* **Problem description**
All entries must be given again in full, exactly as they were supplied.

* **Exercise input**
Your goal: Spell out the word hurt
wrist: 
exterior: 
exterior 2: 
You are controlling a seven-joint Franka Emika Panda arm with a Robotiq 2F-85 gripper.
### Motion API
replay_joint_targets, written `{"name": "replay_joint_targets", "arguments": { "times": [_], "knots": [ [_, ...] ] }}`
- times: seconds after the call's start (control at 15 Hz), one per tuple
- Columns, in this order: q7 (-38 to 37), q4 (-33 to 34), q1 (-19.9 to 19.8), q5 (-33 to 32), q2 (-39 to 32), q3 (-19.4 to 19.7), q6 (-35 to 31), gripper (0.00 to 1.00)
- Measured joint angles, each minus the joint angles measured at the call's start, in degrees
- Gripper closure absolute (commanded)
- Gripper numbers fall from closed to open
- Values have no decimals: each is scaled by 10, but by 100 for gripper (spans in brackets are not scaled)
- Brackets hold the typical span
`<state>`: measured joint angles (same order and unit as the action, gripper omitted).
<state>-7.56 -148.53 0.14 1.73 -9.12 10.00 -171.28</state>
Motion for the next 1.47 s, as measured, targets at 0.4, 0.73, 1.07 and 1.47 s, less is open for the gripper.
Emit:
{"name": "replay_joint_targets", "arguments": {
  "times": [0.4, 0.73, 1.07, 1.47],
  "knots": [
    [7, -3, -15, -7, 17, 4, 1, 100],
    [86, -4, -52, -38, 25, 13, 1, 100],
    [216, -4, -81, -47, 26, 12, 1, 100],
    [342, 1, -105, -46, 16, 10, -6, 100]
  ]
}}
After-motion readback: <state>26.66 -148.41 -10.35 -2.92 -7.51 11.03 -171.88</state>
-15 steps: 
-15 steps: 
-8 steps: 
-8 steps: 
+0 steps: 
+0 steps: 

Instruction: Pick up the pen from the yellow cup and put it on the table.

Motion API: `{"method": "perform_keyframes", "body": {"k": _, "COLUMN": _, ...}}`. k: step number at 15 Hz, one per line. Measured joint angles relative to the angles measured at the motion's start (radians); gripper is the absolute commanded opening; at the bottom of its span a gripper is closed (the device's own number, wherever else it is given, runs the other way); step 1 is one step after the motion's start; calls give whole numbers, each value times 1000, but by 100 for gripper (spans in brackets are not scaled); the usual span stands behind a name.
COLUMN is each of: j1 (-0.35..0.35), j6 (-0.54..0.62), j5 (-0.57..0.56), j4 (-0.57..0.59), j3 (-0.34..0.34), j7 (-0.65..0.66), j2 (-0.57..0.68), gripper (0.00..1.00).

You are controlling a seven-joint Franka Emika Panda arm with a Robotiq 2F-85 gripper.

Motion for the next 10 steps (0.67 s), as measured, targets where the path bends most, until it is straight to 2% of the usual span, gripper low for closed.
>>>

* **Task solution**
Your goal: Spell out the word hurt
wrist: 
exterior: 
exterior 2: 
You are controlling a seven-joint Franka Emika Panda arm with a Robotiq 2F-85 gripper.
### Motion API
replay_joint_targets, written `{"name": "replay_joint_targets", "arguments": { "times": [_], "knots": [ [_, ...] ] }}`
- times: seconds after the call's start (control at 15 Hz), one per tuple
- Columns, in this order: q7 (-38 to 37), q4 (-33 to 34), q1 (-19.9 to 19.8), q5 (-33 to 32), q2 (-39 to 32), q3 (-19.4 to 19.7), q6 (-35 to 31), gripper (0.00 to 1.00)
- Measured joint angles, each minus the joint angles measured at the call's start, in degrees
- Gripper closure absolute (commanded)
- Gripper numbers fall from closed to open
- Values have no decimals: each is scaled by 10, but by 100 for gripper (spans in brackets are not scaled)
- Brackets hold the typical span
`<state>`: measured joint angles (same order and unit as the action, gripper omitted).
<state>-7.56 -148.53 0.14 1.73 -9.12 10.00 -171.28</state>
Motion for the next 1.47 s, as measured, targets at 0.4, 0.73, 1.07 and 1.47 s, less is open for the gripper.
Emit:
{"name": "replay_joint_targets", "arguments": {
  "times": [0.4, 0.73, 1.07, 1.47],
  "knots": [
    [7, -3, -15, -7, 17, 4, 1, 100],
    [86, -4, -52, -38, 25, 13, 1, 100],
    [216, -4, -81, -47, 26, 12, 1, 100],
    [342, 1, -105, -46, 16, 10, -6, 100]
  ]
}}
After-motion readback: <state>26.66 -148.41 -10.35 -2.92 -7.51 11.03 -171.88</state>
-15 steps: 
-15 steps: 
-8 steps: 
-8 steps: 
+0 steps: 
+0 steps: 

Instruction: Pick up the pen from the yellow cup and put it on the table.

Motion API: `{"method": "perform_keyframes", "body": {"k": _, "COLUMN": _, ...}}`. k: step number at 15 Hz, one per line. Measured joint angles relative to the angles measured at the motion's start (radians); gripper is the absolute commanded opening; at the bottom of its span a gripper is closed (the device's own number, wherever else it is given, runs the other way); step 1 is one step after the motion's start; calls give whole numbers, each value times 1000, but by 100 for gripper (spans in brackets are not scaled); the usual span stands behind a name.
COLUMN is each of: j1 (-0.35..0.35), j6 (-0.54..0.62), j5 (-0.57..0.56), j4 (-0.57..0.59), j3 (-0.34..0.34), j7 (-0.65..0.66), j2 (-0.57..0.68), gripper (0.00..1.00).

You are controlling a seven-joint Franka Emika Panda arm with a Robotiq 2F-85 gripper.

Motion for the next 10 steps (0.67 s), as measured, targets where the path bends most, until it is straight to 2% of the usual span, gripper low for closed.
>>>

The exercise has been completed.